Q: What disqualifies a repo from earning a high trust score?

Five hard disqualifiers gate a repo to the Blocked tier: ARCHIVED (repo is archived on GitHub), NO_LICENSE (no LICENSE file or unrecognized SPDX), SAFETY_BLOCK (a Blocking-level finding in the installed/runtime artifact — source code, entry points, npm-published files, or agent-facing SKILL.md; findings in infrastructure like Dockerfiles/CI or in documentation are Note-level and never trigger this), SUPPLY_CHAIN_RISK (a CI workflow pipes secrets.GITHUB_TOKEN to an external network command — token exfiltration), and CRITICAL_CVE (any unpatched critical vulnerability OR any CVE on the CISA KEV catalog of actively-exploited vulnerabilities). Three soft gates never block but veto Verified: NO_SCORECARD (no OpenSSF Scorecard and no detectable security infrastructure), SINGLE_AUTHOR_LOW_ADOPTION (one contributor + low community signals), and CI_PR_TARGET_RISK (a pull_request_target workflow checks out untrusted PR code — a CI-secrets risk that does not affect the installed artifact).

Q: How does scoring work for npm packages without a source GitHub repo?

When a package has no resolvable source repository, MCP Skills falls back to partial scoring using npm metadata only. This produces a 7-signal score (versus 15 for full scoring) covering download adoption, maintainer credibility, dependency count, license clarity, README quality, known vulnerabilities (OSV/KEV), and lifecycle script detection. Partial scores are clearly labeled 'limited' and capped at the Established tier — they cannot earn Verified.

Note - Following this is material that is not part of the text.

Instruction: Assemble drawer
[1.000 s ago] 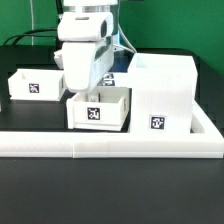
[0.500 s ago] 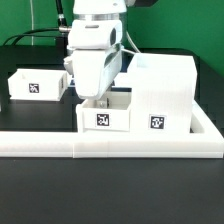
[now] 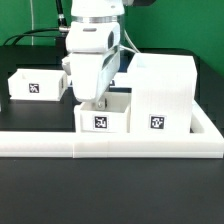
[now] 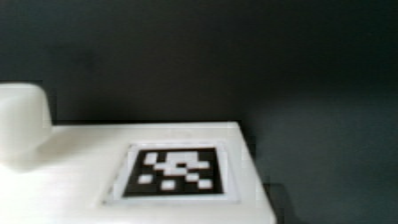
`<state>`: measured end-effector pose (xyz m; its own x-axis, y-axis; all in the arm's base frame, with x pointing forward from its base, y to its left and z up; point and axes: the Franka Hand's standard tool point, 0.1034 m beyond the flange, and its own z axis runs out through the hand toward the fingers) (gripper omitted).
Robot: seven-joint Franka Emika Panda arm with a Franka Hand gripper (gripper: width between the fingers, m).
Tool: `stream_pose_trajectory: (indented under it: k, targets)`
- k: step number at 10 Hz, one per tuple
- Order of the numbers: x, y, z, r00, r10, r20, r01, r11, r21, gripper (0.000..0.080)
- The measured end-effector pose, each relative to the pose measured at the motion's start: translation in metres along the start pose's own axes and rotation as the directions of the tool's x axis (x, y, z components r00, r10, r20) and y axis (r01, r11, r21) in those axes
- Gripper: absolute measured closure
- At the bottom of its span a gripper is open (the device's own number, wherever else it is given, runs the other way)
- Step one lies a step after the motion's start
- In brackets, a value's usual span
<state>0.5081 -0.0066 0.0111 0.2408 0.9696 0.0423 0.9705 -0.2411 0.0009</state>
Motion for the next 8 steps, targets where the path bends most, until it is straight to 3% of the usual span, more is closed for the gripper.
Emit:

Q: How often are scores refreshed?

A nightly crawler runs at 02:00 UTC discovering new repos from MCP Registry, GitHub topics, GitHub keyword search, npm search, and Smithery, then refreshes stale cache entries. On-demand scans always hit live data; cached results are at most 24 hours old. Monitored repos on paid plans get a dedicated daily re-scan at 08:00 UTC with email alerts if the composite score moves by 0.3 or more or the tier changes.

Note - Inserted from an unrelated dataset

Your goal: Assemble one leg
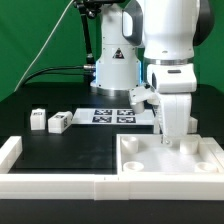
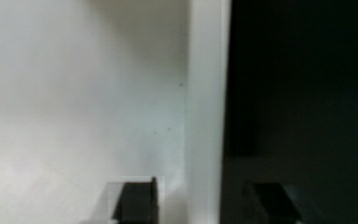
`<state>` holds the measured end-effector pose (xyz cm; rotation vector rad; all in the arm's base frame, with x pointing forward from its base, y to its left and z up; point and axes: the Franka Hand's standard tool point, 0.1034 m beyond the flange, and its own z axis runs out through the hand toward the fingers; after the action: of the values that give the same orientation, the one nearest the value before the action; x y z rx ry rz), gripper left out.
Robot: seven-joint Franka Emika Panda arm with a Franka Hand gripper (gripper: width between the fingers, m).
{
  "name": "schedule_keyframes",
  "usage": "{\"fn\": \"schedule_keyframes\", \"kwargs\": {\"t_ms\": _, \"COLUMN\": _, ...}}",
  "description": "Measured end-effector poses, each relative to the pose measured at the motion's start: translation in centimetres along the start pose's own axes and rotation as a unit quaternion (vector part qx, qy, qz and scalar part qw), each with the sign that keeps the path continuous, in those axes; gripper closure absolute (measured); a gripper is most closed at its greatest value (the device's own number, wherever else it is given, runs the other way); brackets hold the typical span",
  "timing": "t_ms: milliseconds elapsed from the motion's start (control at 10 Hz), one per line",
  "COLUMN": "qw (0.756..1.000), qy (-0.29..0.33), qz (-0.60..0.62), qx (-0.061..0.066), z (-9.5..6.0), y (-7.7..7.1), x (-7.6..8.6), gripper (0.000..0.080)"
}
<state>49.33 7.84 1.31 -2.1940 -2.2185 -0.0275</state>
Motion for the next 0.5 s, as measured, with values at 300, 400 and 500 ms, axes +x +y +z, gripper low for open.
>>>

Q: What data sources are used for vulnerability intelligence?

The known_vulnerabilities signal queries three real-time sources for the currently-installable version: OSV.dev (the unified advisory database that combines GHSA, npm advisories, PyPA, Go vulndb, and RustSec), CISA Known Exploited Vulnerabilities catalog (the federal authoritative list of vulnerabilities with confirmed in-the-wild exploitation — any CVE on KEV hard-gates the tier to blocked), and FIRST.org EPSS (Exploit Prediction Scoring System for 30-day exploit probability).

Q: How do I get the Verified badge for my repo?

Verified is awarded automatically when a repo passes all four requirements during a scan: composite >= 7.0, Solid dimension >= 5.0, no disqualifiers, and at least 8 sufficient signals. There is no application form — open your repo's score page at /score/owner/repo and click Claim your Verified badge, then confirm your maintainer email to activate the gold badge. The same criteria apply to every repo. Verified status is re-checked daily and auto-revoked if the repo no longer meets requirements (with email notification).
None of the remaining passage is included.